**Work item:**
Two lines below mark the span: the one containing "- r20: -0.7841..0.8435" and the one containing "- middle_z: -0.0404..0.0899". Set down both, plus every line between, exactly as they stand, and nothing else.

**Source records:**
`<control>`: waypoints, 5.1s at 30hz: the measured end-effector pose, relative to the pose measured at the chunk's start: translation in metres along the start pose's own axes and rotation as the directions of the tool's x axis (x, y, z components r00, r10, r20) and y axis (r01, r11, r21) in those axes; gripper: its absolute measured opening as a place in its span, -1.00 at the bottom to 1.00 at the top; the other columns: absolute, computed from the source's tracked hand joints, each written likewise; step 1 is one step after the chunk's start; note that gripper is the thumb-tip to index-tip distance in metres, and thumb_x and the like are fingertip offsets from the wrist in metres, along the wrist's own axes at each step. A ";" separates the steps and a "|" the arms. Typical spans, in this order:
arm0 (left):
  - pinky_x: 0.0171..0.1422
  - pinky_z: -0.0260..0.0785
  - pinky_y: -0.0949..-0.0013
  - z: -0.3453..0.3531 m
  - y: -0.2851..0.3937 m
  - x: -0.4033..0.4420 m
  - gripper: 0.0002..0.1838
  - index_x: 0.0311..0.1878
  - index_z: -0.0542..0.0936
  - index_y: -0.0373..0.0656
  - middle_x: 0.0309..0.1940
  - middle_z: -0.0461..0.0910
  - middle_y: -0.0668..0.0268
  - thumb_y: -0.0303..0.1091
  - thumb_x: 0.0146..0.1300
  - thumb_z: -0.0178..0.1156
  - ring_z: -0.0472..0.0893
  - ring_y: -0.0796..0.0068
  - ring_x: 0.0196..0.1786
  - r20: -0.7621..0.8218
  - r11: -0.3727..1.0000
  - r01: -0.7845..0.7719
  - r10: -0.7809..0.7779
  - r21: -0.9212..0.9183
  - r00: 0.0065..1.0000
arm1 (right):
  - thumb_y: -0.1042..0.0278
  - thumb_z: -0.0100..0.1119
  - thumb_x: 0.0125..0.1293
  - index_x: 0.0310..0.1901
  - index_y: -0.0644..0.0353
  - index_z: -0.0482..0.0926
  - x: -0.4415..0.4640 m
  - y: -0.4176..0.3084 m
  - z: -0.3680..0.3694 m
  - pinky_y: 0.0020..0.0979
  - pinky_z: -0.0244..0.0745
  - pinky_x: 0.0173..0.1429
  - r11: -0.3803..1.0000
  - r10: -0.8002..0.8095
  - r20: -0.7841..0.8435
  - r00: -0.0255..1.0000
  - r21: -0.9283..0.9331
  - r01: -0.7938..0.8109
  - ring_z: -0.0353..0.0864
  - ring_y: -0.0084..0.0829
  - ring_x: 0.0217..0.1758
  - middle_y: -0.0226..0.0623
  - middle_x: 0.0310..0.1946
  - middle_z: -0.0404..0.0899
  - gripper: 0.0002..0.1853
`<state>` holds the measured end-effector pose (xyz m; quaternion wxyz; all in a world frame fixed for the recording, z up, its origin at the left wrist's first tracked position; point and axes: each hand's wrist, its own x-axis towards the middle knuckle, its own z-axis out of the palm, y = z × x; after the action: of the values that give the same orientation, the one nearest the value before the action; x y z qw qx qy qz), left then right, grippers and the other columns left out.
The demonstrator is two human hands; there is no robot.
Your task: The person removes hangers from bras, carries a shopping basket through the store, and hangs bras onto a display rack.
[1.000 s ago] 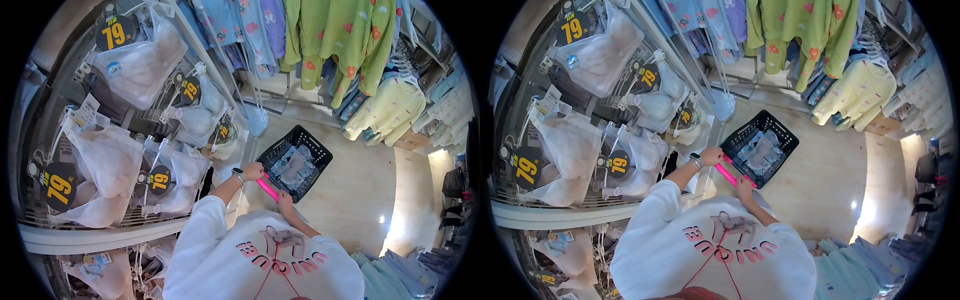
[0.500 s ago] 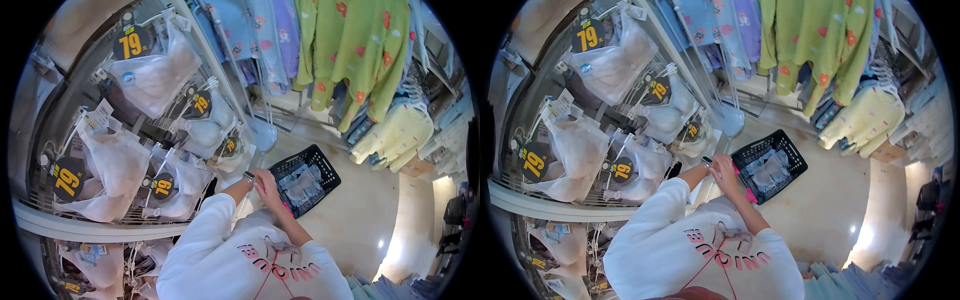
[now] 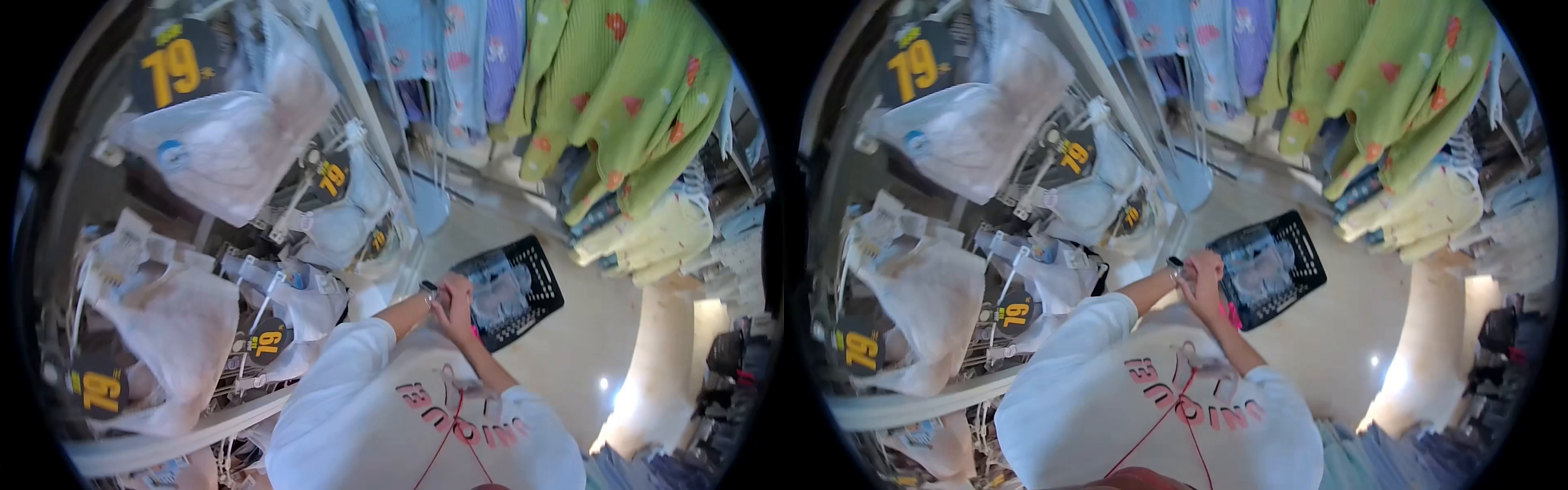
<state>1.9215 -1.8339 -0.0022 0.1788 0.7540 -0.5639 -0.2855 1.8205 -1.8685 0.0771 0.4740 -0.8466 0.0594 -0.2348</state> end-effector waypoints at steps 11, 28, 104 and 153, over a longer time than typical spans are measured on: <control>-0.31 0.42 0.15 -0.030 -0.010 0.063 -0.83 -0.49 0.60 -0.08 -0.51 0.60 0.21 -0.19 -0.05 0.25 0.60 0.12 -0.39 -0.182 0.966 -0.248 0.232 -0.068 0.956 | 0.24 0.24 0.10 0.11 0.19 0.43 0.038 0.030 -0.012 -0.17 0.21 0.13 0.955 0.019 0.035 0.999 -0.296 -0.008 0.41 -0.10 -0.01 -0.11 -0.08 0.44 -0.49; -0.30 0.43 0.15 -0.044 0.004 0.104 -0.83 -0.47 0.60 -0.08 -0.50 0.61 0.21 -0.20 -0.04 0.24 0.60 0.12 -0.37 -0.115 0.924 -0.364 0.351 -0.117 0.929 | 0.22 0.27 0.00 0.04 0.20 0.45 0.071 0.039 -0.035 -0.12 0.20 0.15 0.923 0.114 -0.076 0.991 -0.361 -0.134 0.42 -0.08 0.01 -0.10 -0.13 0.46 -0.48; -0.21 0.48 0.37 0.013 0.018 -0.008 -0.80 -0.29 0.66 -0.18 -0.41 0.68 0.22 -0.29 0.21 0.12 0.68 0.38 -0.32 -0.125 0.838 0.228 -0.328 -0.495 0.936 | -0.09 0.19 0.08 -0.33 0.07 0.69 -0.104 0.038 -0.066 -0.11 0.56 -0.20 0.737 0.620 0.128 0.774 -0.432 -0.519 0.66 -0.07 -0.37 -0.06 -0.46 0.64 -0.63; -0.17 0.47 0.17 -0.085 0.069 0.408 -0.83 -0.32 0.64 -0.18 -0.40 0.66 0.14 -0.52 0.17 0.04 0.65 0.15 -0.30 -0.037 0.857 -0.502 0.501 -0.116 0.864 | 0.28 0.13 0.12 -0.32 0.33 0.60 0.184 0.214 -0.080 -0.04 0.49 -0.16 0.572 0.643 -0.762 -0.076 0.544 -0.614 0.63 0.08 -0.31 0.17 -0.43 0.59 -0.75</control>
<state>2.0053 -2.2473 0.0107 0.2942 0.5697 -0.7217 -0.2609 1.9730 -2.1068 -0.0026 0.4076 -0.4080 0.6988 -0.4232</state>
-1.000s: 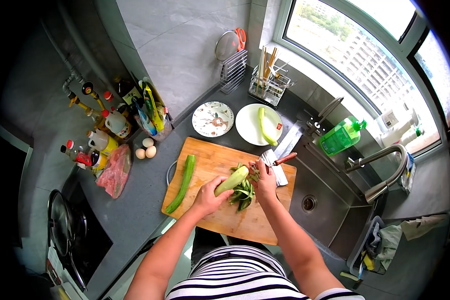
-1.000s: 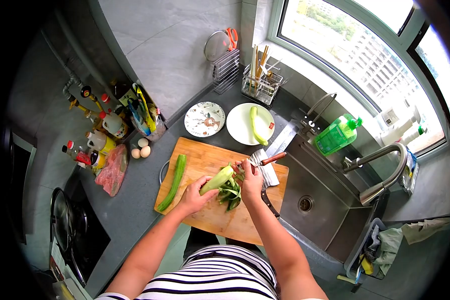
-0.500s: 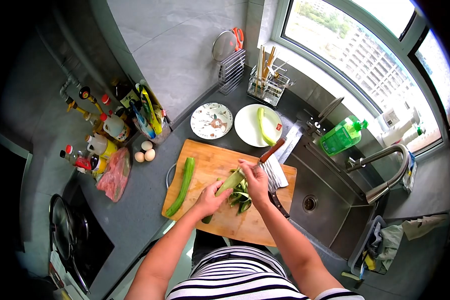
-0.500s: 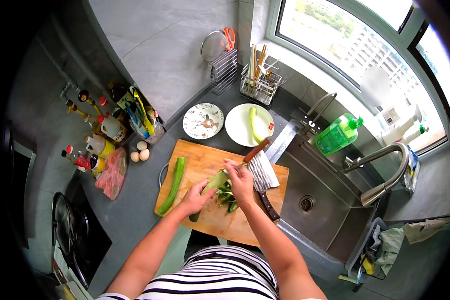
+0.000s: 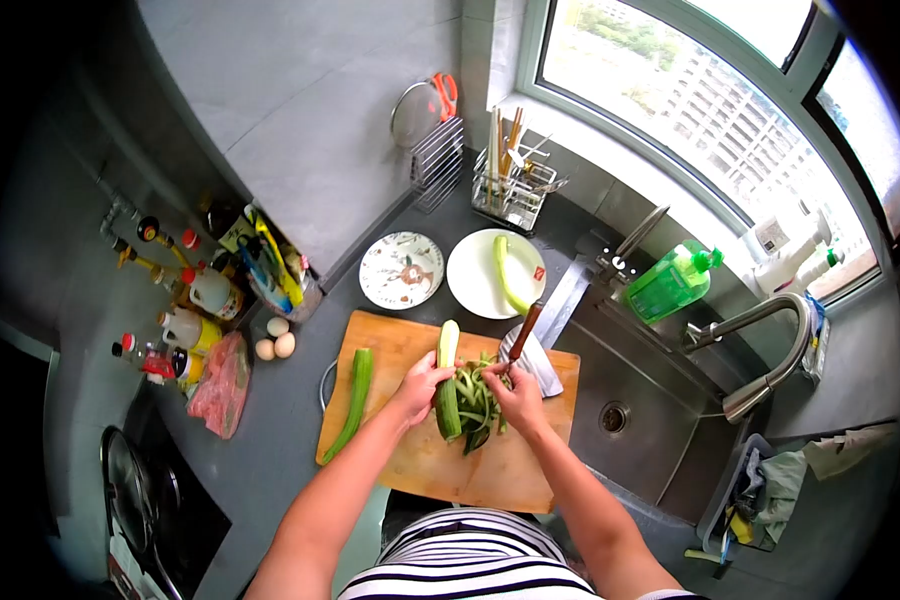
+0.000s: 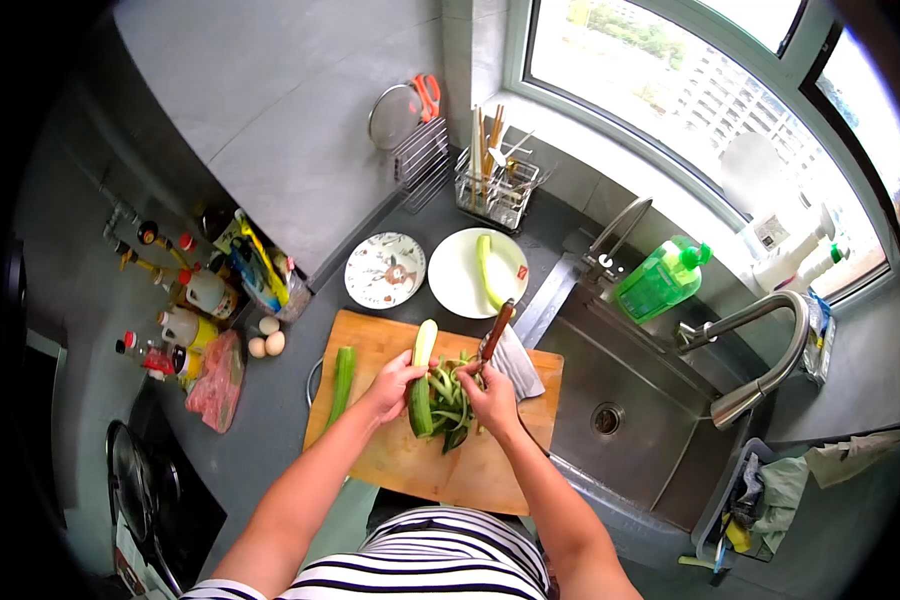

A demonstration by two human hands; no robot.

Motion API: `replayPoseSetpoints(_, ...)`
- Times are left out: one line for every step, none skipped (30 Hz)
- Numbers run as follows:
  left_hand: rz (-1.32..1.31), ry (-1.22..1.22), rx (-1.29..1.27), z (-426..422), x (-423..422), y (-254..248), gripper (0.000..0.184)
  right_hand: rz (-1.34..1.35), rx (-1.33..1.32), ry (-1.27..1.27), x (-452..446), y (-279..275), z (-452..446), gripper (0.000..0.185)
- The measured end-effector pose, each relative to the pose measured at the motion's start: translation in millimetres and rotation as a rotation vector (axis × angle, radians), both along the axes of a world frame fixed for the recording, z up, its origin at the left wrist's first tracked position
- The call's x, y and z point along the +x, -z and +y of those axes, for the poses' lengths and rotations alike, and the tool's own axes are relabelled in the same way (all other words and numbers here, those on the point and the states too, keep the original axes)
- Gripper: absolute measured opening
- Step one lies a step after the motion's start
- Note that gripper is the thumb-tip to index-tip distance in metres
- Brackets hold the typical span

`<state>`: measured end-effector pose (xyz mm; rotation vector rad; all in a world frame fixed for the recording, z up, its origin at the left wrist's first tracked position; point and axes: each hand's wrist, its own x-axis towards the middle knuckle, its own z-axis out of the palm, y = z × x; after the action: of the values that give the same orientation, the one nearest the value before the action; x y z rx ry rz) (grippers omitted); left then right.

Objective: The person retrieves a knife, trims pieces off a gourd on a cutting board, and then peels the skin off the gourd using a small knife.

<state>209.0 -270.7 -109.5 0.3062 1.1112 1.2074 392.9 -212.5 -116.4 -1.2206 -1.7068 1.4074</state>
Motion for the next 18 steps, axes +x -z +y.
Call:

**Solution for this task:**
  - r20: -0.7841..0.8435
  - r00: -0.0255..1.0000
  - r21: -0.9283..0.9331
  - r01: -0.7938..0.8109
  - ring_z: -0.0353..0.0864
  - ring_y: -0.0084..0.0829
  - ring_x: 0.0217..0.1758
  - middle_y: -0.0226..0.0623
  - middle_x: 0.0310..0.1946
  - middle_z: -0.0404..0.0899

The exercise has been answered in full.